Elle s'appelait Sarah
J'ai trouvé ce film plutôt agréable à regarder malgré le pathos ambiant et certaines lourdeurs de style. Il y a beaucoup de choses dans ce long métrage. Peut-être trop. On passe en revue les différentes étapes de la déportation, la question du déni, de la culpabilité, le traditionnel "qu'aurais-je fait à leur place?" etc... Mais qu'importe, l'ensemble se tient et reste à mon sens parfaitement acceptable.
Captifs
Dans la même veine que Hostel, le gore en moins, Captifs cultive un cynisme brut qui renvoie à des questions fortes sur le "jusqu'où peut-on aller?". Ceux qui apprécient le genre trouveront le film assez réussi, malgré le scénario téléphoné - on voit en effet très vite où l'auteur veut en venir. Pour le reste, le montage est efficace, l'intensité dramatique bien rendue et chose exceptionnelle, sans bruitage excessif pour symboliser les effets de surprise!
vendredi 15 octobre 2010
The Social Network
Une première partie difficile à suivre, très dialogues extrêmement rapides censés refléter la précipitation avec laquelle les startups se développent. The Social Network n'est pas inintéressant, et divertit. C'est déjà pas mal. Par moment, le film agace. L'équation "geek=autiste" finit par me fatiguer, et savoir si Zuckerberg, une personne bien réelle, est un génial abrutit, un altruiste malfaisant ou un frustré sexuel m'indiffère royalement. En fait, le film aurait été parfait s'il avait été détaché complètement de la réalité, à la manière de Antitrust qui peignait en 2001 une compagnie de software que l'on pouvait aisément rattacher à Microsoft, ou bien s'il avait collé à la réalité de façon moins "parti pris". La dimension "à charge" contre le PDG de Facebook me semble exagérée compte tenu du peu d'informations dont on dispose à son sujet pour le moment. Pour finir, le monde de la startup y est représenté de façon totalement caricatural, à tel point qu'il se dégage de temps à autre quelques relents malsains de populisme, laissant à entendre que des milliard de dollards sont placés entre les mains d'irresponsables.
dimanche 10 octobre 2010
Vous allez rencontrer un bel et sombre inconnu
Woody Allen n'a pas forcé son talent.
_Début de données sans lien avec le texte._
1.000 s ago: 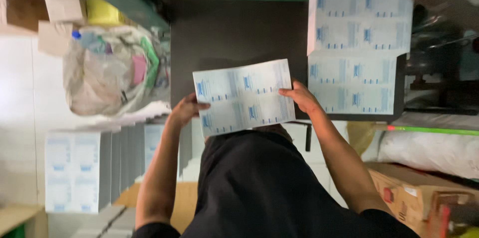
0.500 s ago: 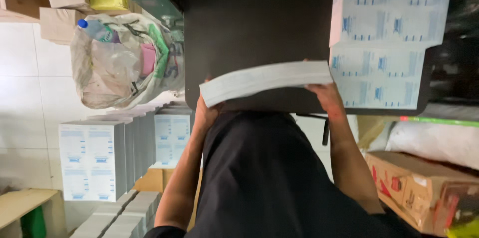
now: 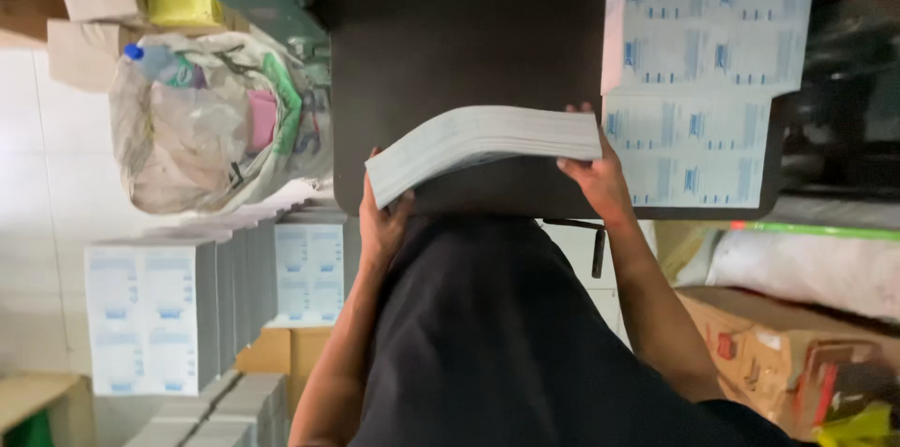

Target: The person picks up stacks of white papers with blue printed patterns from a table and arranges them into a larger pile. The person repeatedly lifts, aligns, and places the paper stacks by hand in a cluttered room.

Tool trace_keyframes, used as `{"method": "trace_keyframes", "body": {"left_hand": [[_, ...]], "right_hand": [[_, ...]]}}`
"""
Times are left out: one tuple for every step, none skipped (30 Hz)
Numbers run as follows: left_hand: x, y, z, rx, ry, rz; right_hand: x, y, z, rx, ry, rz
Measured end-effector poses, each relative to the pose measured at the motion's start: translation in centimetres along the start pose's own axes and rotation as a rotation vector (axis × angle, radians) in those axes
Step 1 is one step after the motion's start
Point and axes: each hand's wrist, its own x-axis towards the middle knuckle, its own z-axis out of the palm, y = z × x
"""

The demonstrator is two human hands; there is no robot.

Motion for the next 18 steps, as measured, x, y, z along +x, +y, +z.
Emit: {"method": "trace_keyframes", "body": {"left_hand": [[-0.3,0.5,-0.1,-0.004,0.016,-0.004],[-0.6,1.1,-0.3,0.040,-0.014,-0.052],[-0.5,1.7,-0.4,0.083,-0.040,-0.092],[0.2,1.1,-0.3,0.078,-0.019,-0.088],[0.7,0.6,-0.5,0.099,-0.003,-0.050],[1.3,-0.1,-0.6,0.120,0.014,-0.013],[1.9,-0.8,-0.6,0.122,0.021,-0.024],[2.6,-1.5,-0.5,0.166,0.033,-0.007],[3.5,-2.2,-0.2,0.206,0.035,0.016],[2.2,-2.7,-0.3,0.205,0.032,0.011],[2.0,-3.0,-0.2,0.203,0.027,0.020],[1.9,-3.4,-0.2,0.201,0.022,0.029],[1.6,-2.4,0.0,0.203,0.015,0.031],[1.2,-1.4,0.2,0.134,0.028,0.038],[0.2,-0.5,0.3,0.066,0.034,0.033],[-0.2,-1.2,0.3,0.071,0.020,0.023],[-0.2,-2.0,0.4,0.093,-0.003,-0.020],[-0.2,-2.7,0.5,0.115,-0.025,-0.062]], "right_hand": [[-0.4,0.9,0.0,-0.004,-0.016,-0.006],[-0.8,1.8,0.1,-0.061,0.009,0.009],[-0.7,2.7,0.1,-0.118,0.035,0.014],[-0.5,3.9,-0.1,-0.121,0.021,-0.002],[-0.5,5.2,0.0,-0.209,0.067,-0.012],[-0.4,6.6,0.0,-0.296,0.115,-0.023],[0.4,6.6,-0.1,-0.295,0.102,-0.020],[1.2,6.6,-0.3,-0.368,0.113,-0.100],[2.0,6.7,-0.7,-0.444,0.134,-0.177],[1.0,7.3,-0.9,-0.446,0.131,-0.172],[1.0,7.7,-1.2,-0.411,0.137,-0.162],[1.1,8.1,-1.4,-0.375,0.142,-0.152],[1.0,6.5,-1.0,-0.373,0.149,-0.148],[0.9,5.1,-0.5,-0.251,0.126,-0.134],[0.1,3.7,0.0,-0.128,0.101,-0.107],[-0.2,3.1,0.2,-0.126,0.106,-0.091],[-0.1,2.5,0.3,-0.047,0.069,-0.055],[0.0,1.8,0.4,0.033,0.032,-0.021]]}}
Le film est loin d'être désagréable, mais il ne fait que "passer". J'aurai tout oublié demain. Les états d'âmes des uns et des autres sont passés au peigne fin. C'est plutôt bien fait mais suffisamment répétitif chez Allen pour que l'on en exige plus à ce stade. Ce film risque de se confondre avec beaucoup d'autres.
Kaboom
Arakis, toujours aussi déjanté, signe là un petit film très réjouissant. Dans une esthétique hésitant en permanence entre les photos de la Terre vue de Ciel et la blancheur immaculée du film de Lucas, THX 1138, le scénario emballe pêle-mêle tous les codes du réalisateur (ados, sexualité ambivalente, dialogues décapant...) et se permet en plus d'en rajouter avec des scènes fantastiques, volontairement low tech. Ridicules à souhait, mais surtout la garantie que le réalisateur ne se prend pas au sérieux. Pour ceux qui pensent que le cinéma d'aujourd'hui est trop convenu, il y a Kaboom.
mercredi 6 octobre 2010
Trop loin pour toi
Une comédie romantique noyée dans l'eau de rose, totalement inintéressante, et sans aucun scénario. On peut éventuellement y rire une fois, sur un gag à répétition qui exploite la mauvaise isolation sonore des murs entre les chambres des protagonistes...
vendredi 1 octobre 2010
Un Homme qui crie
Une immersion totale dans la ville de Ndjamena. Je l'avoue, Un Homme qui crie est mon premier film tchadien. Intéressant pour beaucoup de raisons: chronologie des événements de la guerre civile au Tchad que nous avions vécus fin 2007 par le prisme de l'affaire de "l'Arche de Zoe", des indices sur l'évolution de l'Afrique des années 2000 (en particulier l'arrivée des chinois dans les affaires - la première fois que je vois cela dans un film africain), et un bon coup de caméra pour ce qui est de filmer la capitale et ses environs (le "bush africain"). Pour le reste, il faut reconnaître que le film reste assez contemplatif et, en ce qui me concerne, ennuyeux... Malgré tout, j'en garde de belles images.